> _Required work_
Leave out the pictures and reproduce all of the data exactly.

··· Supplied data ···

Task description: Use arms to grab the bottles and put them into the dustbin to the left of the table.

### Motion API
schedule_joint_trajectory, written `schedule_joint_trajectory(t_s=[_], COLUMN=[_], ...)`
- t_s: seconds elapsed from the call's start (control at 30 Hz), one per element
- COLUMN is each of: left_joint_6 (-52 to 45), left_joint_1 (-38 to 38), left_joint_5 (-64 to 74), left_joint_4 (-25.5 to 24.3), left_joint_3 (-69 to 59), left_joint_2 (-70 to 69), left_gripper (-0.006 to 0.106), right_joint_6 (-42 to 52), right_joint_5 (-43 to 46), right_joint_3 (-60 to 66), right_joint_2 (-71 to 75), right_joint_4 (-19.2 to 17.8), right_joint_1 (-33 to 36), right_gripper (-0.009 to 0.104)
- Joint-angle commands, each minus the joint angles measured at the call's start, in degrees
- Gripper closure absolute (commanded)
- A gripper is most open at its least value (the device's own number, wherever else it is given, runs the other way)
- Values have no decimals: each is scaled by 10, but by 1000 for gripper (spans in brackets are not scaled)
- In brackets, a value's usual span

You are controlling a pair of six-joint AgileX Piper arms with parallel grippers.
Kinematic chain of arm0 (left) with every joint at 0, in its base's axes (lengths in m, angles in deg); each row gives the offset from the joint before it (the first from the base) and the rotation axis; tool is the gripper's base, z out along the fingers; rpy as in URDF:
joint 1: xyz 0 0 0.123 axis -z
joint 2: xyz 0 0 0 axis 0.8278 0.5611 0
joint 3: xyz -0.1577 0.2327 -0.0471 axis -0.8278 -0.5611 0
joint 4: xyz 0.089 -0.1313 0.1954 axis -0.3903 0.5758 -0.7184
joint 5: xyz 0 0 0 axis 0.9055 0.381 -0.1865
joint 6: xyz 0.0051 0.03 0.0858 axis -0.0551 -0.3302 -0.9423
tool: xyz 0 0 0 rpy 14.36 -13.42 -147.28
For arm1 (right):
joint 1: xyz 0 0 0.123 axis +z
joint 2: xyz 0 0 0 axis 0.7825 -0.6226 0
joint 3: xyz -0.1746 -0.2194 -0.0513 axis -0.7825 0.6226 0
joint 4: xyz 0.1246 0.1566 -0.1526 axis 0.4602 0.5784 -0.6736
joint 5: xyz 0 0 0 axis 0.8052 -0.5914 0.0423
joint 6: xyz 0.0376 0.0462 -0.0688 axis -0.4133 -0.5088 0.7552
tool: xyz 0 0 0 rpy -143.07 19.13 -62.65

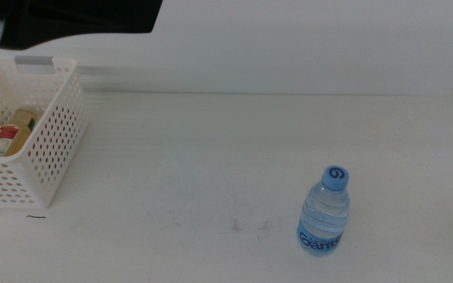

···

> _Response below_
Task description: Use arms to grab the bottles and put them into the dustbin to the left of the table.

### Motion API
schedule_joint_trajectory, written `schedule_joint_trajectory(t_s=[_], COLUMN=[_], ...)`
- t_s: seconds elapsed from the call's start (control at 30 Hz), one per element
- COLUMN is each of: left_joint_6 (-52 to 45), left_joint_1 (-38 to 38), left_joint_5 (-64 to 74), left_joint_4 (-25.5 to 24.3), left_joint_3 (-69 to 59), left_joint_2 (-70 to 69), left_gripper (-0.006 to 0.106), right_joint_6 (-42 to 52), right_joint_5 (-43 to 46), right_joint_3 (-60 to 66), right_joint_2 (-71 to 75), right_joint_4 (-19.2 to 17.8), right_joint_1 (-33 to 36), right_gripper (-0.009 to 0.104)
- Joint-angle commands, each minus the joint angles measured at the call's start, in degrees
- Gripper closure absolute (commanded)
- A gripper is most open at its least value (the device's own number, wherever else it is given, runs the other way)
- Values have no decimals: each is scaled by 10, but by 1000 for gripper (spans in brackets are not scaled)
- In brackets, a value's usual span

You are controlling a pair of six-joint AgileX Piper arms with parallel grippers.
Kinematic chain of arm0 (left) with every joint at 0, in its base's axes (lengths in m, angles in deg); each row gives the offset from the joint before it (the first from the base) and the rotation axis; tool is the gripper's base, z out along the fingers; rpy as in URDF:
joint 1: xyz 0 0 0.123 axis -z
joint 2: xyz 0 0 0 axis 0.8278 0.5611 0
joint 3: xyz -0.1577 0.2327 -0.0471 axis -0.8278 -0.5611 0
joint 4: xyz 0.089 -0.1313 0.1954 axis -0.3903 0.5758 -0.7184
joint 5: xyz 0 0 0 axis 0.9055 0.381 -0.1865
joint 6: xyz 0.0051 0.03 0.0858 axis -0.0551 -0.3302 -0.9423
tool: xyz 0 0 0 rpy 14.36 -13.42 -147.28
For arm1 (right):
joint 1: xyz 0 0 0.123 axis +z
joint 2: xyz 0 0 0 axis 0.7825 -0.6226 0
joint 3: xyz -0.1746 -0.2194 -0.0513 axis -0.7825 0.6226 0
joint 4: xyz 0.1246 0.1566 -0.1526 axis 0.4602 0.5784 -0.6736
joint 5: xyz 0 0 0 axis 0.8052 -0.5914 0.0423
joint 6: xyz 0.0376 0.0462 -0.0688 axis -0.4133 -0.5088 0.7552
tool: xyz 0 0 0 rpy -143.07 19.13 -62.65

The exercise calls for nothing more.